Hundreds of years ago before the availability of adhesives, pottery was repaired with metal staples or rivets on particularly valuable pieces holding together the broken ceramic segments. Small holes were drilled in to the piece and then the staples are inserted. Remaining holes space were sometimes filled with organic glue or clay colored or painted to conceal the repair.
We often receive antique Japanese or Chinese vessels repaired with staples and are asked to convert them to a seamless repair. In each case, we attempt to convince the owner to keep the staple-repaired vessel as is to appreciate it's beauty and the skill required to join broken pottery at a time when adhesives were not available. When we do reverse the old repair, as I remove the old staples, I find myself saddened apologizing to the skilled person who skilfully brought the vessel back to life long before I was born. This page was created to shed some light on this extinct repair method, it's beauty and historical value with the hope that it remains as is.
There are cases today where pegs and pins are required even with a seamless repair, Some examples are shown at the end of this page.
The Last Staples Repair Person - China
Reversing Staple Repair Implementing a Seamless Repair
The antique Chinese below arrived for repair requiring to remove the old staples / rivets repairs and re-restore it seamlessly using current and modern process and materials.
This past imperfect but inventive repair lasted for hundreds of years and we truly appreciated the staples implementation and tried to persuade the owner to keep it the way it to preserve history. Unfortunately he insisted to proceed with a seamless repair and we had to remove the staples as shown below.

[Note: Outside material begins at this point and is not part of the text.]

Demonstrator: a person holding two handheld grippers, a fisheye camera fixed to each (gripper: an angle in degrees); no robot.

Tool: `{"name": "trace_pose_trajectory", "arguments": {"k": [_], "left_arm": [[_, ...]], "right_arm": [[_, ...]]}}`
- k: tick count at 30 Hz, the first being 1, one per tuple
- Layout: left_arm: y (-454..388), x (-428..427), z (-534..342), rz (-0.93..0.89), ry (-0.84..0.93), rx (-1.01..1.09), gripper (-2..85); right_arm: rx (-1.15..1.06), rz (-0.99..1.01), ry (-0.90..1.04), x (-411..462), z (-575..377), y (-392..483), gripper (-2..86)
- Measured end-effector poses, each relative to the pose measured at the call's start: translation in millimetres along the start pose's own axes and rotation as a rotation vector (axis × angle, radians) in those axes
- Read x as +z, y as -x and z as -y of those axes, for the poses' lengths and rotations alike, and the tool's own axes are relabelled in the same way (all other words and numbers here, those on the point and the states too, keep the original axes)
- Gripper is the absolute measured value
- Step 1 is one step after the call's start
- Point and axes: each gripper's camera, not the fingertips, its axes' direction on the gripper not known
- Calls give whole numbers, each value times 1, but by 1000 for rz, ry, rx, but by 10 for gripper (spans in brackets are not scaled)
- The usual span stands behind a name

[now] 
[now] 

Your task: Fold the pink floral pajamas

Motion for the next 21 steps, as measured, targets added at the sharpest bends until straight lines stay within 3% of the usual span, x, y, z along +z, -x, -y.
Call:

Metal covering missing chip
Diamond disc cutting off staples
Metal removed from chip
Holes and break line filled up with PC11 epoxy filler
Using Pegs and Pins in Cases When Modern Adhesives are Not Effective
Some other examples of using metal pegs, pins and rivets to enhance mechanical integrity of areas with narrow cross sections with heavy load bearing forces (e.g., handles). We have been using this technique in hundreds of cases in places where adhesives alone is not sufficient.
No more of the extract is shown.